» **What is needed**
Out of all the lines below, count those with the word "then". Give the number only.

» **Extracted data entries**
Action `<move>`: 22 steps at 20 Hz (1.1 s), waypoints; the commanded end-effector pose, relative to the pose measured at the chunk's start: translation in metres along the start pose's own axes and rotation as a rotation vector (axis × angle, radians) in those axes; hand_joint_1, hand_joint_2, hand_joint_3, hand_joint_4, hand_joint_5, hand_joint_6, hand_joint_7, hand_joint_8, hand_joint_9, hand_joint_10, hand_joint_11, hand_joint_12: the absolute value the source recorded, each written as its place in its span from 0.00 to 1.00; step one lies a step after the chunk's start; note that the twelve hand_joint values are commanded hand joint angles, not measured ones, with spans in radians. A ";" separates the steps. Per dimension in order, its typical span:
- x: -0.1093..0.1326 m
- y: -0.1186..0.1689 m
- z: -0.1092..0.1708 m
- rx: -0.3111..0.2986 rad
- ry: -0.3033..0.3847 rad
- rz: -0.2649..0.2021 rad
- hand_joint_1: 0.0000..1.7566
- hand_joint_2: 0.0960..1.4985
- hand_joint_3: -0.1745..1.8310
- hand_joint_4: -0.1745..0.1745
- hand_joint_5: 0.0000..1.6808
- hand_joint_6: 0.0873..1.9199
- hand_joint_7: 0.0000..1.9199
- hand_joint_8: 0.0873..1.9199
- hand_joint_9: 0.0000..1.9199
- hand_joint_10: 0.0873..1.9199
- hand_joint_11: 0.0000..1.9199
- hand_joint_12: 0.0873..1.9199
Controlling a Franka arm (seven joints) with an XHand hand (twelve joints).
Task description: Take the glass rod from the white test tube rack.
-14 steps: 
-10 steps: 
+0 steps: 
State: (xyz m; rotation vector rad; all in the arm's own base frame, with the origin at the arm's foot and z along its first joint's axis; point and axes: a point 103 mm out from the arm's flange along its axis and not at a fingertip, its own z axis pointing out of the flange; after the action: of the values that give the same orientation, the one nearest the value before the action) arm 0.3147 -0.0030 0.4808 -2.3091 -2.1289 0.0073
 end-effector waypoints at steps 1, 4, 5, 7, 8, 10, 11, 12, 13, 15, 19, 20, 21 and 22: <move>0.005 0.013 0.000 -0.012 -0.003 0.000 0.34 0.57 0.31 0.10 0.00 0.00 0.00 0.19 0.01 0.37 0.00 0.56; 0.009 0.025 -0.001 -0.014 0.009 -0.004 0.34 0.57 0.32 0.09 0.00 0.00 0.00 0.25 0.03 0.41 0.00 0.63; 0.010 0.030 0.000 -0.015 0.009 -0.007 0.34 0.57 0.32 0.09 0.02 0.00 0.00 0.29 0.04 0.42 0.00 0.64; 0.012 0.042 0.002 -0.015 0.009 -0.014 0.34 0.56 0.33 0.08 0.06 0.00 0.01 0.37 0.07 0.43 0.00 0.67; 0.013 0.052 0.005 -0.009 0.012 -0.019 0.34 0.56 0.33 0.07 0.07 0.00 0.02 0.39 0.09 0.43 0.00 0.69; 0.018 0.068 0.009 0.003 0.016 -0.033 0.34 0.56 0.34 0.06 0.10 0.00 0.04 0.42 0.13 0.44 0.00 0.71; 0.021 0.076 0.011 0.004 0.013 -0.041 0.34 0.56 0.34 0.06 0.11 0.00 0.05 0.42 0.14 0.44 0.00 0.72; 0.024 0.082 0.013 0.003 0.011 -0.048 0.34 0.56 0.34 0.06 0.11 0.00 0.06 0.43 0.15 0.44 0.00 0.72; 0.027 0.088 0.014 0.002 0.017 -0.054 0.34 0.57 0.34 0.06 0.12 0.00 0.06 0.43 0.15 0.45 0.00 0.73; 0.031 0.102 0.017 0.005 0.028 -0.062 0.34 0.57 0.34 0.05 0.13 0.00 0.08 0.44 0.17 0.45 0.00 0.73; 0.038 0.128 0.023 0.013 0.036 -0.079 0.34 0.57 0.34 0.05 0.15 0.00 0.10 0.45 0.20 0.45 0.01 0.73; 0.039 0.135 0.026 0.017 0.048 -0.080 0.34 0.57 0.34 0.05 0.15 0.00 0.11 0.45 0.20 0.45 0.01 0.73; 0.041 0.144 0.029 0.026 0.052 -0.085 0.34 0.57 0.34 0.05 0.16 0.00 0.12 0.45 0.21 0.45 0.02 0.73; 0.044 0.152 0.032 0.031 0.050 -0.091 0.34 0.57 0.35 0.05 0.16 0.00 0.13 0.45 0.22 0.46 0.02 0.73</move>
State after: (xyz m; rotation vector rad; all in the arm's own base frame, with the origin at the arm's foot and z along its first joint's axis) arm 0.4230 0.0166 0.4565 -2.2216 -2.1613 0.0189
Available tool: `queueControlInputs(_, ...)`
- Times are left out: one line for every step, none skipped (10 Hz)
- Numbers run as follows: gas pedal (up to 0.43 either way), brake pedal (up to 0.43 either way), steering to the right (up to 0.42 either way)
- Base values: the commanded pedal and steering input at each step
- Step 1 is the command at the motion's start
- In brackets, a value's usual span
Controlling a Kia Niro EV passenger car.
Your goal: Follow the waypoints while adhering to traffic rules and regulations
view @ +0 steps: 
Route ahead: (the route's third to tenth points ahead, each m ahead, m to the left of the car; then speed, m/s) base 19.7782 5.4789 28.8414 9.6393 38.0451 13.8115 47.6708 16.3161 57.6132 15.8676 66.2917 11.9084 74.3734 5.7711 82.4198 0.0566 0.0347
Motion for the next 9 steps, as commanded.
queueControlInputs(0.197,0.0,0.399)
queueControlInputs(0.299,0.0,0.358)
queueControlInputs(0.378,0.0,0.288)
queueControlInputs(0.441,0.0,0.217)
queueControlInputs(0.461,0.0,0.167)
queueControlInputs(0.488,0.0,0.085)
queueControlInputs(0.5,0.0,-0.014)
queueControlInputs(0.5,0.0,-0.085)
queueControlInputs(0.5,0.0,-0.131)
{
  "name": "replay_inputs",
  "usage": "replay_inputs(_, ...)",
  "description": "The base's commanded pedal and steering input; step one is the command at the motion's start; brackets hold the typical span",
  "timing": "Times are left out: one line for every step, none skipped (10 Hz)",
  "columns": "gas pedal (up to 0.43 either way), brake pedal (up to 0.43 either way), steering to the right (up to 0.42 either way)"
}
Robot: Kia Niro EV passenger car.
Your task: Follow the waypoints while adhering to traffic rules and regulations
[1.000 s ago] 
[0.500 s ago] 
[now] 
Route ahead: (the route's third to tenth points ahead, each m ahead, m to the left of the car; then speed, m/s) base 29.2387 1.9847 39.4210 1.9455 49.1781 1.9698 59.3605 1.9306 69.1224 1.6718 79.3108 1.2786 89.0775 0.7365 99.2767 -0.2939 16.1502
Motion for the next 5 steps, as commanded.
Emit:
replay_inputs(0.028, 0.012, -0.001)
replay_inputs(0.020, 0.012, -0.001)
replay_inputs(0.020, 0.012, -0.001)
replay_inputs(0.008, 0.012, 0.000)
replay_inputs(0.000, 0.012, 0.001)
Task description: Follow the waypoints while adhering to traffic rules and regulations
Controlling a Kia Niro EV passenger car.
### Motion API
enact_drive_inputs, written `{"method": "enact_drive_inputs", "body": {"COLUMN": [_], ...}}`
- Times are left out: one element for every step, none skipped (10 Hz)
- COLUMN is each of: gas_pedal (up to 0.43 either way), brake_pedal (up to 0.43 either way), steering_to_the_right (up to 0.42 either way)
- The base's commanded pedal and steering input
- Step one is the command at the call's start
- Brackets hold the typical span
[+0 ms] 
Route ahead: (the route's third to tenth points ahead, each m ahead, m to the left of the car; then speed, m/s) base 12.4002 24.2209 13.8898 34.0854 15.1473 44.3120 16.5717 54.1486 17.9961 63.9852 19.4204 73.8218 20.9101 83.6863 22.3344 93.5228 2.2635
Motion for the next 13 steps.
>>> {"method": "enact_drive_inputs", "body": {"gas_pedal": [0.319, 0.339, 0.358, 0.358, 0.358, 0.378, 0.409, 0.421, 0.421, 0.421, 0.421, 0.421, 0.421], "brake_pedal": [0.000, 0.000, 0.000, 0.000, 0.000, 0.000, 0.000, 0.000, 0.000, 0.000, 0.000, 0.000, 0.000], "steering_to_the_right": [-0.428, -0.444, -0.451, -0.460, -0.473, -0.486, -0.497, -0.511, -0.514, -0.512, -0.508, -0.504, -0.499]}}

» **Written response**
3